The Gleam of a Better Publishing Model

Craig Mod wrote a great article about what he calls subcompact publishing — a term that draws parallels with the 1967 Honda subcompact car. His premise is that the publishing industry has translated too many details from the physical medium to their new digital offerings, details that do more to bloat and confuse their product than create a publication that is perfectly suited to its new habitat. His suggestion is to go lean, to drop the idea of packaging a lot of articles into big issues that come out every month, and instead release a few articles, more often and using a much lighter format.

By dropping in weight, the user interface also gains in usability because every issue is only a few articles in length, which can all be listed on a single screen without the need to flip through pages, scroll or zoom around. Additionally, Craig Mod advocates using established technologies like HTML/CSS to mark up and style the content, which ensures that the file sizes are light and the content can also be published onto the Web. Craig dives into a lot more detail in his article, and I definitely recommend reading it in full.

A great example of this lean publishing approach is Marco Arment’s new publication for iOS called The Magazine, which publishes four articles every two weeks. Marco has initially launched this project as an experiment, but it has proven profitable almost immediately after launch. The lean approach, it seems, can work.

But are apps the right solution? David Heinemeier Hansson wrote a post about the stupidity of packaging every new magazine into its own app, reinventing the layout and navigation engine in the process. Such magazine apps are often bloated, slow and buggy, delivering poor user experiences. David writes:

It’s like every magazine is reinventing HTML and programming their own browser for it. Of course that’s going to end badly!

The solution when it hurts to hit yourself is to stop hitting yourself. Custom app development to publish a magazine is just nonsense.

I agree. I said the same thing a while back — the Web is the perfect distribution channel for publishers aiming to reach consumers through mobile devices and tablets. We’ve been developing Web technologies and layout engines for a very long time, and we have an army of designers and developers able to work with them. Today’s browsers are much faster and much more capable than ever before, and our mobile devices are almost always connected to the Internet, either by WiFi or through a mobile network. The lean magazine approach can work, but it need not be an app.

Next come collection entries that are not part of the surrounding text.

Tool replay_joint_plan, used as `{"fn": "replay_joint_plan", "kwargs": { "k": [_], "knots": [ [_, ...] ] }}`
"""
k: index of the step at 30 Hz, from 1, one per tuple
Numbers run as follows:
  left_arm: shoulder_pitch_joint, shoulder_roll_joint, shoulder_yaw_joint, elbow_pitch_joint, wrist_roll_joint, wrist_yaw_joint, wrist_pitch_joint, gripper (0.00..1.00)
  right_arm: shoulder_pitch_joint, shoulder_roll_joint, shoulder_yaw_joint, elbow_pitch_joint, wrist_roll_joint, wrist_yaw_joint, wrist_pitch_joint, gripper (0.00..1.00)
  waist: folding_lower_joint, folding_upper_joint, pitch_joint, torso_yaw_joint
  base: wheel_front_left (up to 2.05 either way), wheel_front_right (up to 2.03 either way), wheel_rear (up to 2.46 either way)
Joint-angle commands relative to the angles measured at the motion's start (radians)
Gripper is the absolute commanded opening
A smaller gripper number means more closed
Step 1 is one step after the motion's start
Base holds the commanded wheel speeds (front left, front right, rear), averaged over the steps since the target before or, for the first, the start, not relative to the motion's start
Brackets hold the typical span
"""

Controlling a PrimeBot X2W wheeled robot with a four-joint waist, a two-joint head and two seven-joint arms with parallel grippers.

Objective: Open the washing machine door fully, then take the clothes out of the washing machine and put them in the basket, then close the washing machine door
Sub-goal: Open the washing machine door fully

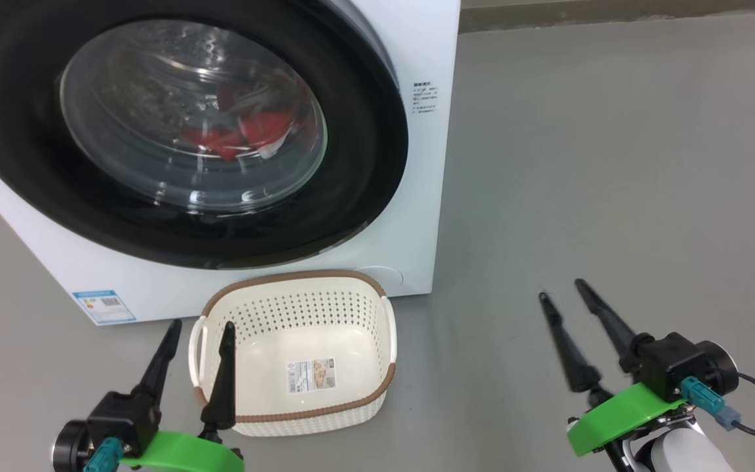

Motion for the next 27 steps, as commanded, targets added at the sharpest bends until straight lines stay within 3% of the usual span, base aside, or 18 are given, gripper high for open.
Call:
{"fn": "replay_joint_plan", "kwargs": {
  "k": [1, 5, 13, 17, 22, 27],
  "knots": [
    [-0.045, 0.017, 0.026, -0.029, 0.000, 0.006, -0.009, 1.00, -0.045, -0.006, 0.016, -0.020, 0.017, -0.001, -0.011, 0.00, 0.0000, 0.0000, 0.006, 0.006, 0.00, 0.00, 0.00],
    [-0.050, 0.017, 0.026, -0.041, 0.000, 0.007, -0.009, 1.00, -0.062, -0.001, 0.008, -0.010, 0.070, -0.001, -0.011, 0.00, 0.0000, 0.0000, 0.025, 0.019, 0.00, 0.00, 0.00],
    [-0.065, 0.017, 0.017, -0.065, -0.015, 0.011, -0.009, 1.00, -0.155, -0.012, 0.023, 0.033, 0.308, -0.001, -0.011, 0.00, 0.0000, 0.0000, 0.085, 0.047, 0.00, 0.00, 0.00],
    [-0.081, 0.017, 0.015, -0.079, -0.019, 0.012, -0.009, 1.00, -0.216, -0.042, 0.052, 0.047, 0.424, -0.001, -0.011, 0.00, 0.0000, 0.0000, 0.126, 0.061, 0.00, 0.00, 0.00],
    [-0.107, 0.017, 0.010, -0.108, -0.014, 0.014, -0.009, 1.00, -0.314, -0.100, 0.115, 0.065, 0.676, -0.001, 0.016, 0.00, 0.0000, 0.0000, 0.186, 0.083, 0.00, 0.00, 0.00],
    [-0.124, 0.017, 0.012, -0.129, -0.022, 0.017, -0.009, 1.00, -0.379, -0.136, 0.129, 0.068, 0.809, -0.001, 0.038, 0.00, 0.0000, 0.0000, 0.224, 0.093, 0.00, 0.00, 0.00]
  ]
}}
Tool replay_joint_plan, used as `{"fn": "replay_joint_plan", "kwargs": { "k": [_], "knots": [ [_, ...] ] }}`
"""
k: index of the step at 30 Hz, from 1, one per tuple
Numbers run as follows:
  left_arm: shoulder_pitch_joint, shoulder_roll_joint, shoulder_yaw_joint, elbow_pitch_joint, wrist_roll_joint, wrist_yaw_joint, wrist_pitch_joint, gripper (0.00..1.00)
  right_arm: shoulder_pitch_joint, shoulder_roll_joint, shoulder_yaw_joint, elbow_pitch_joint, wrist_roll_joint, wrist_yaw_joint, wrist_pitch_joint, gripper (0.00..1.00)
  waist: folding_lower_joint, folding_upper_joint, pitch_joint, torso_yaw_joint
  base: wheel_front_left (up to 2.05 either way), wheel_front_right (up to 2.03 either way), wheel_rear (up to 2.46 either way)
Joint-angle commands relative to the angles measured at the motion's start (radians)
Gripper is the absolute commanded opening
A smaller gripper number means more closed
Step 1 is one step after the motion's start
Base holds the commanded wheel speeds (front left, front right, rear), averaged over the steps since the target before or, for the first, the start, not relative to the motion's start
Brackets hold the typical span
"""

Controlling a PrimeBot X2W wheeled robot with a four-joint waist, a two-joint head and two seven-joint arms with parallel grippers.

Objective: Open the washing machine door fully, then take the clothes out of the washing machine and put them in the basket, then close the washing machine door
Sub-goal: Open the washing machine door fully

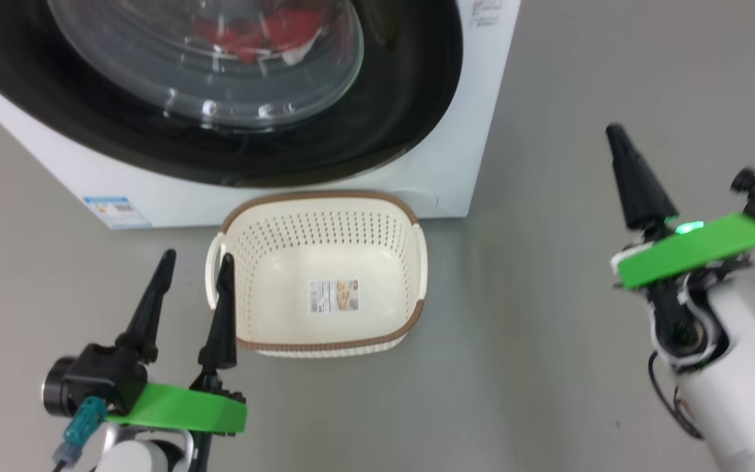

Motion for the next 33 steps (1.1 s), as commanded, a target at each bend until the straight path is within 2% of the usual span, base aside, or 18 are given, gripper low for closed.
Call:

There is one missing piece however, and it is payment processing. On iOS, Apple has your credit card on file. Should you want to subscribe to a magazine through Newsstand, the digital publication marketplace on iOS, you can do so just by filling out your password. You’ll be paying Apple, not the publisher (who will in turn receive their payment from Apple), which increases trust, especially for new publications. They also provide an option for trial periods, meaning that people can subscribe to a magazine for free, and then automatically activate the subscription when the trial period runs out. This removes the barrier for trying out and subscribing to a digital publication on an iOS device.

No such thing exists on the Web, or at least not anywhere close this level of simplicity. What’s needed is a marketplace much like Apple’s Newsstand, but for the Web. The company running it would have your credit card on file, allowing purchases to be made simply by filling out a password. Having customer’s payment information also allows for models other than regular subscription, for example, the purchase of individual issues or even individual articles. Payment processing isn’t difficult, what’s difficult is to get to that same level of frictionless purchasing that Apple have built on the iOS.